Codeine-N-oxide
- Names: Systematic IUPAC name (1S,4S,5R,13R,14S,17R)-10-Methoxy-4-methyl-12-oxa-4-azapentacyclo[9.6.1.0^{1,13}.0^{5,17}.0^{7,18}]octadeca-7(18),8,10,15-tetraen-14-ol 4-oxide

Identifiers
- CAS Number: 3688-65-1;
- 3D model (JSmol): Interactive image;
- ChemSpider: 4514400;
- ECHA InfoCard: 100.020.899
- PubChem CID: 5359929;
- UNII: Z32OFX7V17;
- CompTox Dashboard (EPA): DTXSID00190359 ;

Properties
- Chemical formula: C_{18}H_{21}NO_{4}
- Molar mass: 315.369 g·mol^{−1}
- Legal status: BR: Class A1 (Narcotic drugs);

= Codeine-N-oxide =

Codeine-N-oxide (genocodeine) is an active metabolite of codeine. It is an opiate listed as a Schedule I controlled substance. It has a DEA ACSCN of 9053 and its annual manufacturing quota for 2013 was 602 grams.

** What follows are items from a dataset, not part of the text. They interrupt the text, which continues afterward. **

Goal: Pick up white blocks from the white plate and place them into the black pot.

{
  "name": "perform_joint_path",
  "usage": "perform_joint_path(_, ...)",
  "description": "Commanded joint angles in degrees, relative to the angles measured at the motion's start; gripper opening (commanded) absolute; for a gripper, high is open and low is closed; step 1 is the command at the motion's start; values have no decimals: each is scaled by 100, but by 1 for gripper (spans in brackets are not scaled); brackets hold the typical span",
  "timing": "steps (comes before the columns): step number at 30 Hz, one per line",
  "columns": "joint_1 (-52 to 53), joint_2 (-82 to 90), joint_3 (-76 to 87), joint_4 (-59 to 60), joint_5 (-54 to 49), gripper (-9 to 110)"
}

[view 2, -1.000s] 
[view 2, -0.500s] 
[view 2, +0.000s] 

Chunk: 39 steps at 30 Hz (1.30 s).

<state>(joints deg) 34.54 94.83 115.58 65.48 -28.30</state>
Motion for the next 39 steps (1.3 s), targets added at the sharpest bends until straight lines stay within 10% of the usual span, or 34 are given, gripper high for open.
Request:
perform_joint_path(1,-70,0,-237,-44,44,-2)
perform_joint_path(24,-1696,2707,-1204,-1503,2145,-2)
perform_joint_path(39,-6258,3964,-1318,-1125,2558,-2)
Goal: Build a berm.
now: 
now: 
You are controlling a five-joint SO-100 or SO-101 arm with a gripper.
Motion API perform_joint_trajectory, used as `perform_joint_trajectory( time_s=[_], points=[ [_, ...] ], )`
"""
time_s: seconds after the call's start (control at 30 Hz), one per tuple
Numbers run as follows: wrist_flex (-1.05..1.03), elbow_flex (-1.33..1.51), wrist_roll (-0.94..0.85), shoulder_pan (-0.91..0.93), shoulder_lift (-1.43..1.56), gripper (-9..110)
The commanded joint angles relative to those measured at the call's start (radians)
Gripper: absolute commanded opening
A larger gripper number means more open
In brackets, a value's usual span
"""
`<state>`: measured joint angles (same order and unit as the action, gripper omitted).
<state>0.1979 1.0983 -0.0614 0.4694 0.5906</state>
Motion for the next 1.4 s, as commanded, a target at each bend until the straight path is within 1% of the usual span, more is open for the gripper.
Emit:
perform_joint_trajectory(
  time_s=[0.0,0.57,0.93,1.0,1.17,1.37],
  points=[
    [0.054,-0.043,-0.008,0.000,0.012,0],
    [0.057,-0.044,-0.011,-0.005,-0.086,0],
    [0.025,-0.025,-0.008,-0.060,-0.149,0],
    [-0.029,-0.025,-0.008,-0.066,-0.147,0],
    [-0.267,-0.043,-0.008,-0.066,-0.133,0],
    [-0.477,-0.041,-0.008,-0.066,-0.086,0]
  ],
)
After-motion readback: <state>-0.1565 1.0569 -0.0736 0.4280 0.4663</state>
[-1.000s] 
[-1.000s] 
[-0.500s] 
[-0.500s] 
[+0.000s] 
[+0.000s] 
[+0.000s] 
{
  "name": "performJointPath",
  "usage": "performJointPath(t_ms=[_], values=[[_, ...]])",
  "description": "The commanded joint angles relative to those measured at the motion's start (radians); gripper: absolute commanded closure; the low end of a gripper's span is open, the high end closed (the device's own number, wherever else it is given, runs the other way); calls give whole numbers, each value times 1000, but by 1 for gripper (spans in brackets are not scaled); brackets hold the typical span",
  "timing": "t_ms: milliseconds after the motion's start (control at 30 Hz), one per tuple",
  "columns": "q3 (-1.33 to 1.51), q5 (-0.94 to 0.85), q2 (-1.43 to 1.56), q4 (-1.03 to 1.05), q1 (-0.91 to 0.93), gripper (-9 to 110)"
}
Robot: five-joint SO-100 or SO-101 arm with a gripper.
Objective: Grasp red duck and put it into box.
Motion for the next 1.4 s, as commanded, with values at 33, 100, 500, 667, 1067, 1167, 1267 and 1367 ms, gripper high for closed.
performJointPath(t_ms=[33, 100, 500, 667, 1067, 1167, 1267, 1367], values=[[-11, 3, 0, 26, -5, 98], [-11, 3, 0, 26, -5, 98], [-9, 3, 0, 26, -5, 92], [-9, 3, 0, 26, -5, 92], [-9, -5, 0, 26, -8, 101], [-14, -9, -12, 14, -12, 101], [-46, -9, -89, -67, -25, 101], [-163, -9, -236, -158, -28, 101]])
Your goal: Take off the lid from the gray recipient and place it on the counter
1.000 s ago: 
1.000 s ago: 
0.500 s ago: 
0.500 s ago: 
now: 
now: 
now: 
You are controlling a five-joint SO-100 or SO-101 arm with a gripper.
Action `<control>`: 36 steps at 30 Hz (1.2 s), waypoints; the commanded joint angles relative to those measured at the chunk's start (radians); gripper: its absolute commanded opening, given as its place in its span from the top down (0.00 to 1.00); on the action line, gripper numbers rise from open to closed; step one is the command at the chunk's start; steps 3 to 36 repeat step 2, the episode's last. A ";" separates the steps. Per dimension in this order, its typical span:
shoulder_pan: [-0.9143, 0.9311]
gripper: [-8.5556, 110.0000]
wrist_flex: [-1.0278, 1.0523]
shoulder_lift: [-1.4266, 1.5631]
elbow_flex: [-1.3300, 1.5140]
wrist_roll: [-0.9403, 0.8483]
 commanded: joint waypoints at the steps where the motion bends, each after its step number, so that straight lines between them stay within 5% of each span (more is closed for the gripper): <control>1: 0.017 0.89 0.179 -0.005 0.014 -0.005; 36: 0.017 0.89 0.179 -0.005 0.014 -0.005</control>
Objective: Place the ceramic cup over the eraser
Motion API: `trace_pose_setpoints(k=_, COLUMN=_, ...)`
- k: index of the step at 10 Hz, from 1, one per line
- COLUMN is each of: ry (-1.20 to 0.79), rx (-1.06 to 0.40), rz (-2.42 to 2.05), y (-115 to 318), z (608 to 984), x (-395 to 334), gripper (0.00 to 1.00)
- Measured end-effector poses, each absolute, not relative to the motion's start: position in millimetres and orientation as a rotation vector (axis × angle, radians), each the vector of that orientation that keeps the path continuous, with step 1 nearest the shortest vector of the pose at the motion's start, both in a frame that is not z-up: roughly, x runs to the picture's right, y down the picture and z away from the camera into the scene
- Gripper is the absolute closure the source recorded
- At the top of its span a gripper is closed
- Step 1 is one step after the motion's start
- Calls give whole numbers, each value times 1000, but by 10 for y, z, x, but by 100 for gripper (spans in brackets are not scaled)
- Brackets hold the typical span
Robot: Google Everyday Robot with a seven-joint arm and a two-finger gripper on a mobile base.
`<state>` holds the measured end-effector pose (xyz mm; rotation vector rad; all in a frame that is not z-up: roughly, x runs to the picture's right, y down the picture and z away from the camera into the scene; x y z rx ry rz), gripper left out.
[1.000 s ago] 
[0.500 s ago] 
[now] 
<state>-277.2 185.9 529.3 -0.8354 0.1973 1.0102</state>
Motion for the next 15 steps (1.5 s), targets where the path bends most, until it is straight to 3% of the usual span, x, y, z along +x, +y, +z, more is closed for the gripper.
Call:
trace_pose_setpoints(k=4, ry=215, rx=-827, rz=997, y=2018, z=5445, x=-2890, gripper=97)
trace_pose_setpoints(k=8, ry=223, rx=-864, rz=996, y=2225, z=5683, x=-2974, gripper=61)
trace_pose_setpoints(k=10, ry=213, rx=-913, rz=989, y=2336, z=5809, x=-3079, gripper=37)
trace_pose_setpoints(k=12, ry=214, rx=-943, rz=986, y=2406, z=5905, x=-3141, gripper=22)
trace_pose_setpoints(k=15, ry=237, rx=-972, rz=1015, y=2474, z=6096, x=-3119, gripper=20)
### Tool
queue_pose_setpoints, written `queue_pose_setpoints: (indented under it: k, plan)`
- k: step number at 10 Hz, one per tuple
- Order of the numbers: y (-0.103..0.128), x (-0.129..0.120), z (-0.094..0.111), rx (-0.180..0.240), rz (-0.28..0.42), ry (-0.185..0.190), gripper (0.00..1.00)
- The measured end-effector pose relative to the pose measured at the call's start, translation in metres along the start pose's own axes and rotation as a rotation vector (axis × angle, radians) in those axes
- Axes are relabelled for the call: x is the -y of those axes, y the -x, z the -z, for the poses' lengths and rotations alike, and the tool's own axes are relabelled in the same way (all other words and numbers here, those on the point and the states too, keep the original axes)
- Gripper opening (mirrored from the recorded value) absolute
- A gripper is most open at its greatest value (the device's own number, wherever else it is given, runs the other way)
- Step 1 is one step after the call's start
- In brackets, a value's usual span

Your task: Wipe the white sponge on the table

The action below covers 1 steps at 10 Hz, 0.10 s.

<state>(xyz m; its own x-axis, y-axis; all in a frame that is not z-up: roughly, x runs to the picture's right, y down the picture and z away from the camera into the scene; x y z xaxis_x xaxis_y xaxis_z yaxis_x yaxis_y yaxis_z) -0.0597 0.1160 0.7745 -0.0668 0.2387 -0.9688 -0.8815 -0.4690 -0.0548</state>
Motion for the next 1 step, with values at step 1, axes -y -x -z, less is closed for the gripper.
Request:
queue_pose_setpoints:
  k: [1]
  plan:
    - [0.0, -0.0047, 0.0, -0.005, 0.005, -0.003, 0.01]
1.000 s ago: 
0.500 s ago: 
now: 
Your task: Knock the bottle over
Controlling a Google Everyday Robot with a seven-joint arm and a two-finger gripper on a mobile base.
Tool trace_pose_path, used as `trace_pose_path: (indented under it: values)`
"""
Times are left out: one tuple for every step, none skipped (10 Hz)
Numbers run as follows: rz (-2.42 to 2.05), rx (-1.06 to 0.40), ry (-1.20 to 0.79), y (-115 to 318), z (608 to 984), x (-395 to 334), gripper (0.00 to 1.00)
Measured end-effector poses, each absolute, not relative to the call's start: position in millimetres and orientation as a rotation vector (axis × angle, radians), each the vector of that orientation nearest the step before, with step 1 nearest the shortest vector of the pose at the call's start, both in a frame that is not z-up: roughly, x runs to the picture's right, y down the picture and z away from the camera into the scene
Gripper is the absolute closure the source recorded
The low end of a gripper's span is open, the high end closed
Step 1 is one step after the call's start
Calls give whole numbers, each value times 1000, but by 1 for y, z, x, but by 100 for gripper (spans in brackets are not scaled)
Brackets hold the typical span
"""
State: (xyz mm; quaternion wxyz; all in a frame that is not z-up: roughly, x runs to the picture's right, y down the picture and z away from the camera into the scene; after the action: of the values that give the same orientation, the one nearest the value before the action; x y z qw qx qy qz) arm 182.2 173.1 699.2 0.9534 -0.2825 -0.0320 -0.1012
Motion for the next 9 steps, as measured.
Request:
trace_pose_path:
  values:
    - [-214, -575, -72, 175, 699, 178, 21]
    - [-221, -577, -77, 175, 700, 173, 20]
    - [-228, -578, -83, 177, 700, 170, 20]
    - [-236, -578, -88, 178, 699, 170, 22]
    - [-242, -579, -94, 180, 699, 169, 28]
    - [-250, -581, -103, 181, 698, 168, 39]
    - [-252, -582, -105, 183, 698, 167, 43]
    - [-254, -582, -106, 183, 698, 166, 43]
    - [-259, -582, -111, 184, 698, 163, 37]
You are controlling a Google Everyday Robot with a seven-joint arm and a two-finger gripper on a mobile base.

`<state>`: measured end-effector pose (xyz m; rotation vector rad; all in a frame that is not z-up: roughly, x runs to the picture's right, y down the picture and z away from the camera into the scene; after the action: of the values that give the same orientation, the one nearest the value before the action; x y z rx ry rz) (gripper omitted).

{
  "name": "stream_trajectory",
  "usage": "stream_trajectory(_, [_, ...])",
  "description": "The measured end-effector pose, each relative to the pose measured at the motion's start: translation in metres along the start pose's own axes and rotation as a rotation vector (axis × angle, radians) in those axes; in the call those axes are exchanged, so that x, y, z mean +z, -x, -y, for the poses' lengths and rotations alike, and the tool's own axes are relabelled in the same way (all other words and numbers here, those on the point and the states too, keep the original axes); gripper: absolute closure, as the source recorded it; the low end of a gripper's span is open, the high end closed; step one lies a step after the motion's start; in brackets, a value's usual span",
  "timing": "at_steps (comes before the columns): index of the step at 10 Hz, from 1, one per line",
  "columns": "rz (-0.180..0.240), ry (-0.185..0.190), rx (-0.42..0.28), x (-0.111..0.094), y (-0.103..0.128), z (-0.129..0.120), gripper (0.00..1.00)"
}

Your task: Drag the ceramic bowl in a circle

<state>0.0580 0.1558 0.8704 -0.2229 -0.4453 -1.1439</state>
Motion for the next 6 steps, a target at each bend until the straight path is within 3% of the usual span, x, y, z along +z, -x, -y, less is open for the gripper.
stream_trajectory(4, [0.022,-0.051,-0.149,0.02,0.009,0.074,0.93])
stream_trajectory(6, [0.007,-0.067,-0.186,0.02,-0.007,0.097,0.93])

Like morphine-N-oxide, it was studied as a potential pharmaceutical drug and is considerably weaker than codeine. The amine oxides of this type form as oxidation products of the parent chemical; virtually every morphine/codeine class opioid has an equivalent nitrogen derivative such as hydromorphone-N-oxide.